— Я живая? — спросила еле слышно.
— Конечно, Мария Васильевна, конечно, — обрадовался Кныш. — Даже шишка небольшая.
Дал ей напиться и велел пока полежать. Да она вроде никуда и не стремилась.
Кныш собрал в кожаный чемоданчик самое необходимое: пару рубашек, туалетные принадлежности, кое-какие бумаги, лимонку, привезенную из Югославии как сувенир. Напоследок вынул из цветочного горшка, из ухоронки, заветный пластиковый пакет. Присел на кровать к Марии Васильевне.
— Уезжаешь? — спросила она вполне здраво.
— Командировка… Вы не вставайте, пожалуйста, я вызову врача. Хорошо?
Женщина с опаской покосилась на покойников.
— А эти что же?
— Тоже полежат — и за ними приедут. Вы их не бойтесь, они теперь безобидные.
— Но как же, Володя? Ты их убил?
Кныш достал из пакета одну из двух пачек, положил ей на живот.
— Поаккуратнее, Мария Васильевна. Деньги большие.
— Да ты что?! Мне не надо, не надо!
— Пригодятся… Главное, никому не показывайте.
— Не возьму, — твердо сказала женщина. Кныш мягко перехватил ее руку.
— Не обижайте, Мария Васильевна… Вы мне жизнь спасли.
— Но я…
— Никаких «но»… Деньги — тьфу! Бумажки. Разве в них счастье?
— Да мне же ничего не нужно… — в синих глазах заблестела влага. — Володя, как ты не понимаешь? Забери, тебе понадобятся. Ты в бега уходишь.
— Все мы давно в бегах, Мария Васильевна. Все, прощайте. Спасибо за дружбу.
Нагнулся и поцеловал влажный лоб.
— Дай хоть знать о себе, Володечка.
— Обязательно.
…К пяти вечера подкатил к бару у Соломона, неподалеку от стадиона «Динамо». Возможно, это было для него сейчас самое безопасное место в Москве. Бар принадлежал «афганскому братству», и весь прилегающий квартал был у них под наблюдением. Залетным сюда лучше не соваться, если только с надежной рекомендацией.

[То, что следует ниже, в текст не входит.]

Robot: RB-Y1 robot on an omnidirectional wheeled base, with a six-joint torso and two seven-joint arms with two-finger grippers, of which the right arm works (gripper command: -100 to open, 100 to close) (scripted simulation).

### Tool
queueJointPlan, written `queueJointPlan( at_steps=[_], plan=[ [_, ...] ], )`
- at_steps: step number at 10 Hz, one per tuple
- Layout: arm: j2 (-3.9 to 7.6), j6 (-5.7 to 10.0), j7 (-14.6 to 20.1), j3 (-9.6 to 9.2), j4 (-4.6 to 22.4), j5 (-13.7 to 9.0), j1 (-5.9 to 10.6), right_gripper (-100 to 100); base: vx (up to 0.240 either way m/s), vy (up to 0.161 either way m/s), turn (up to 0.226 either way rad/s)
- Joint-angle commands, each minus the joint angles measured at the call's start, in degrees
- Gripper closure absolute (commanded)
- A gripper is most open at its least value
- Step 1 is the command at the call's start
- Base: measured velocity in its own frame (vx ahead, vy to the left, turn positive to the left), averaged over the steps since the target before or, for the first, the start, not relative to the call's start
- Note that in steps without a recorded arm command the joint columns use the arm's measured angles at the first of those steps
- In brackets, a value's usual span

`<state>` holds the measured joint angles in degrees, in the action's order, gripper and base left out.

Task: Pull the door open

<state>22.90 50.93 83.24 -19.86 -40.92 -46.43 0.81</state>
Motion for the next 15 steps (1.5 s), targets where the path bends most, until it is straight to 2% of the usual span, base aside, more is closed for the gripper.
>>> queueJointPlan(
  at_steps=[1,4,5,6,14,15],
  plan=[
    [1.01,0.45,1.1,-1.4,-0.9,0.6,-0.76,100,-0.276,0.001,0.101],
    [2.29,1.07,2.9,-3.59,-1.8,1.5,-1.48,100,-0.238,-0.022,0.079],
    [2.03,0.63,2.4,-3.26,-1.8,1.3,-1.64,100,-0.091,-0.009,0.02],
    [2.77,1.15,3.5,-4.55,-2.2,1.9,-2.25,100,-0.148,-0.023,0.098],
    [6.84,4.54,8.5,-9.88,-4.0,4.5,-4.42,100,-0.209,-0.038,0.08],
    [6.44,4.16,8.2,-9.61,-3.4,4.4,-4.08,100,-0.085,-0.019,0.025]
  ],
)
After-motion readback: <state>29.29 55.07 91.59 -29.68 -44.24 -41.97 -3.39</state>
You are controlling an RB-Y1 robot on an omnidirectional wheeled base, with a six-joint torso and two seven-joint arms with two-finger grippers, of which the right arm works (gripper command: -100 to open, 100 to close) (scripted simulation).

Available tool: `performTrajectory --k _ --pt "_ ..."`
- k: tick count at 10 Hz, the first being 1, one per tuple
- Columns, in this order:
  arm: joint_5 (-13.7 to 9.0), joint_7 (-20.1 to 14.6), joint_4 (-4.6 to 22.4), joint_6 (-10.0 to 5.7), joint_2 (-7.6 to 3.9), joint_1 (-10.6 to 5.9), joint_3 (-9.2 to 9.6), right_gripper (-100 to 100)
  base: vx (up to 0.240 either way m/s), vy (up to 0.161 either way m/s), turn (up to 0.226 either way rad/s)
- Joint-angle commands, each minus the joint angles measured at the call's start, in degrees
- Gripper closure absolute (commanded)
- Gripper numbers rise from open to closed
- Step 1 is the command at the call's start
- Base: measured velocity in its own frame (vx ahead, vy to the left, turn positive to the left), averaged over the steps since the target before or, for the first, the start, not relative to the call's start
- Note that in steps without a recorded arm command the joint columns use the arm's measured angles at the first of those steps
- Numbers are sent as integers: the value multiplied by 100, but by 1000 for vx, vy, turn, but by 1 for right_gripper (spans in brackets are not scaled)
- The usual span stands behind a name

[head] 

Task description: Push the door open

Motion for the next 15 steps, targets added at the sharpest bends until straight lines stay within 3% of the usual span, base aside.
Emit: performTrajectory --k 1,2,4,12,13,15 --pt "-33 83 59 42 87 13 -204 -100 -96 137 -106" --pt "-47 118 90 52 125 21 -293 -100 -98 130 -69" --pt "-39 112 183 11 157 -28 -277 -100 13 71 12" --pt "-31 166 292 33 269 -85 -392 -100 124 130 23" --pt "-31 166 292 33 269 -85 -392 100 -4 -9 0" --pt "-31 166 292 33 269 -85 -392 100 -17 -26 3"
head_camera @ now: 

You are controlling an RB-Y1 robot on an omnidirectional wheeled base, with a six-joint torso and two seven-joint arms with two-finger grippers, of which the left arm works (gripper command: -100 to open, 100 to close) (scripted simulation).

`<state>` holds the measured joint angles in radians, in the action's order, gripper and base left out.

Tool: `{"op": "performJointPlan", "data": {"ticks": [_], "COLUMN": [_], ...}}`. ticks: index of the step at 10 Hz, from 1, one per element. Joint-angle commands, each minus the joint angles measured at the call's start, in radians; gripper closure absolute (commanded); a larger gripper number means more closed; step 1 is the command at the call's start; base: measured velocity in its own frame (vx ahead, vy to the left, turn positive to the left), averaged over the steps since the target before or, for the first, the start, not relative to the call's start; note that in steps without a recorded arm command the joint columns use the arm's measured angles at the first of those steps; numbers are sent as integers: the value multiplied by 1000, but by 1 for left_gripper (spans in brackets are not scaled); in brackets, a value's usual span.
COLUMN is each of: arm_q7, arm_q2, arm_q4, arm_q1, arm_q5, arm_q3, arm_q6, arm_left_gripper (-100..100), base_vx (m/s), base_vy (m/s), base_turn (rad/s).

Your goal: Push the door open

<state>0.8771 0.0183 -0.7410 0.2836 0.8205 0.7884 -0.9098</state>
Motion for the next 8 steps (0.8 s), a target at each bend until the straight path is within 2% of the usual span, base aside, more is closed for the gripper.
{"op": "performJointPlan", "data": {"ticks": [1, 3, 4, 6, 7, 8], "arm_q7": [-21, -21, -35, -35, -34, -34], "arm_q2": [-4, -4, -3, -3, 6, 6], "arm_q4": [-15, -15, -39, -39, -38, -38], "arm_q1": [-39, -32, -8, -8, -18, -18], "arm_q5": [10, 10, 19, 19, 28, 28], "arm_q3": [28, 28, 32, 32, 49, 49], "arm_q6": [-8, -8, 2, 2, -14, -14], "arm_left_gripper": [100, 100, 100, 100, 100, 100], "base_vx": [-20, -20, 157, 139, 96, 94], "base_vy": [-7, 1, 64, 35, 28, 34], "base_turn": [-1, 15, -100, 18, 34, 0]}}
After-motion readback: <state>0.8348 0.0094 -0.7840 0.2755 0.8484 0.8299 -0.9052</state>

Полковник Александр Иванович сдержал слово. Час назад передал вызов на пейджер, и когда Кныш отзвонился, сообщил, куда запрятали принцессу, а также еще кое-какую информацию, очень неутешительную. Поместье Рашида-Бен-оглы в Петрово-Дальнем охранялось не намного хуже, чем резиденция царя. Бетонный забор, сигнализация, часовые у ворот, паспортный режим — это само собой. Плюс к этому в доме постоянный дозор — человек десять — пятнадцать из самых отборных, в основном черкесская гвардия.
— Что будешь делать?
— Зачем спрашиваешь, — Кныш говорил спокойно, но это давалось ему с трудом. — Сколько у меня времени?
— Гарантировать ничего нельзя. Рашид в бешенстве. В таких случаях он непредсказуем.
— Ты обещал помочь с оружием, Александр Иванович.
— С этим нет проблем… — Полковник назвал адрес: железнодорожные склады на Яузе, описал бункер, сказал, кого спросить. Его будут ждать.
— Назовешь пароль… Все дадут, что захочешь. Капитан, ты в мое положение вникаешь?
— Жена, детишки, да?
— Если бы только это, умник, — вздохнула трубка.
…В баре за отдельным столиком сидели трое — Леня Смоляной, Вадик Прошкин и старшина Петров. Перед каждым по кружке пива и по тарелке с раками. Горка с шелухой высокая, давно сидят. Смоляной и Прошкин — худые, длиннорукие, с одинаковыми бобриками пшеничных волос, со смуглыми лицами, словно на коже навеки запеклась пороховая гарь, — оба первоклассные снайперы; старшина Петров резко от них отличался внешне — крупнотелый, с могучими плечами, с ранней лысиной во весь череп, с младенческой удивленной улыбкой — рукопашник и егерь, каких на весь полк было только двое, он да Гаврюша Каримов, но того уже нет на свете.
Только Кныш опустился за стол, как к ним приблизился дядька Соломон собственной персоной, с двумя полными кружками в правой руке: подошел поприветствовать Кныша. Обнялись, соприкоснулись щеками, при этом Кныш, как всегда, поймал себя на том, что старается не потревожить пустой рукав майора. Кроме того, что у Соломона не было левой руки, ему еще отчикали обе ноги повыше колена, но об этом, кто не знал, нипочем бы не догадался. Он на своих немецких протезах двигался непринужденно, как балерина, хотя на привыкание и тренировки у него ушло больше года. С Кнышем они были знакомы с первой ходки в Чечню.